Why Middleware Filters
Two enterprise scenarios where filters provide cleaner solutions than ad-hoc event handlers:
- Composable cross-cutting concerns. Logging, caching, rate limiting, and moderation are separate responsibilities that should be independently developed, tested, and stacked. Filters let you compose them as a pipeline without modifying application logic or tool implementations.
- Prompt-level control. Unlike events, prompt filters can rewrite the input before inference or short-circuit entirely (e.g., returning a cached response). This enables patterns like semantic caching and input sanitization that are not possible with
BeforeToolInvocationevents alone.
Prerequisites
| Requirement | Minimum |
|---|---|
| .NET SDK | 8.0+ |
| VRAM | 4+ GB |
| Disk | ~3 GB free for model download |
Step 1: Create the Project
dotnet new console -n FilterPipelineQuickstart
cd FilterPipelineQuickstart
dotnet add package LM-Kit.NET
Step 2: Add a Prompt Filter for Logging
A prompt filter intercepts every submission before it reaches the model. Use it for logging, PII redaction, prompt augmentation, or caching.
using System.Diagnostics;
using System.Text;
using LMKit.Model;
using LMKit.TextGeneration;
using LMKit.TextGeneration.Chat;
using LMKit.TextGeneration.Filters;
LMKit.Licensing.LicenseManager.SetLicenseKey("");
Console.InputEncoding = Encoding.UTF8;
Console.OutputEncoding = Encoding.UTF8;
// ──────────────────────────────────────
// 1. Load model
// ──────────────────────────────────────
Console.WriteLine("Loading model...");
using LM model = LM.LoadFromModelID("qwen3:4b",
loadingProgress: p => { Console.Write($"\rLoading: {p * 100:F0}% "); return true; });
Console.WriteLine("\n");
// ──────────────────────────────────────
// 2. Create conversation with prompt filter
// ──────────────────────────────────────
var chat = new MultiTurnConversation(model)
{
SystemPrompt = "You are a helpful assistant.",
MaximumCompletionTokens = 512
};
var stopwatch = new Stopwatch();
chat.Filters = new FilterPipeline()
.AddPromptFilter(async (ctx, next) =>
{
// Before inference
Console.WriteLine($"[LOG] Prompt: \"{ctx.Prompt}\"");
Console.WriteLine($"[LOG] System prompt: \"{ctx.SystemPrompt}\"");
Console.WriteLine($"[LOG] Is tool response: {ctx.IsToolResponse}");
stopwatch.Restart();
await next(ctx); // run inference
stopwatch.Stop();
// After inference
Console.WriteLine($"[LOG] Inference completed in {stopwatch.ElapsedMilliseconds}ms");
});
chat.AfterTextCompletion += (_, e) =>
{
if (e.SegmentType == TextSegmentType.UserVisible)
Console.Write(e.Text);
};
// ──────────────────────────────────────
// 3. Run a prompt
// ──────────────────────────────────────
Console.Write("Assistant: ");
chat.Submit("What is the middleware pattern?");
Console.WriteLine("\n");
The filter wraps the entire inference call.

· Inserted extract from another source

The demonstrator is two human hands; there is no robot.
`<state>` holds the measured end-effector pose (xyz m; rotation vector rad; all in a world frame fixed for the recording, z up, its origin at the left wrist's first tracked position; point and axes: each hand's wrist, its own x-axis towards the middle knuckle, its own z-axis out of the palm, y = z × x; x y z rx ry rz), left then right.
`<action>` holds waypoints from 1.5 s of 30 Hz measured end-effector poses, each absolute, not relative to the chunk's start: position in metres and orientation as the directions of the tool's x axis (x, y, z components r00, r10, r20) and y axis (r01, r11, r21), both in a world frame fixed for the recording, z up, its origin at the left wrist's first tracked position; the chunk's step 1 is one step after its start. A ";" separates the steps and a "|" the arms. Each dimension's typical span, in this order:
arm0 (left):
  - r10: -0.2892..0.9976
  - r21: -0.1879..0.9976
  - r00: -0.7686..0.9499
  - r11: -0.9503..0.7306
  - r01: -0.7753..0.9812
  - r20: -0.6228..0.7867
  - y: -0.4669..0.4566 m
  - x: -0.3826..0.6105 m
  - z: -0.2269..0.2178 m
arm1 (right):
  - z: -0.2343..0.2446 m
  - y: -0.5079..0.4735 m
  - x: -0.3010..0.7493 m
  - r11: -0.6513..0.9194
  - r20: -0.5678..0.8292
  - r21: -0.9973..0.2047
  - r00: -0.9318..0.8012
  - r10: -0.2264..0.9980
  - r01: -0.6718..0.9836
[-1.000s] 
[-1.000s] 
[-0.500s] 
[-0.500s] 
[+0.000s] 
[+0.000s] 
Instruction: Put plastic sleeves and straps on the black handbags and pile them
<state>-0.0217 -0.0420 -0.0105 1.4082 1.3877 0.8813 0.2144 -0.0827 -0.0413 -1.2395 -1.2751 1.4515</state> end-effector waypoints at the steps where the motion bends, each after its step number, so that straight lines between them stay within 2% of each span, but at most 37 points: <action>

Code before next() runs first, then inference, then code after next().
Step 3: Rewrite Prompts Before Inference
Modify ctx.Prompt to change what the model sees without changing the caller's message:
chat.Filters = new FilterPipeline()
.AddPromptFilter(async (ctx, next) =>
{
// Append a constraint the model should follow
ctx.Prompt = ctx.Prompt + "\n\nRespond in three sentences or fewer.";
await next(ctx);
});
Multiple prompt filters execute in onion order. If Filter A is added before Filter B:
Filter A (before) → Filter B (before) → Inference → Filter B (after) → Filter A (after)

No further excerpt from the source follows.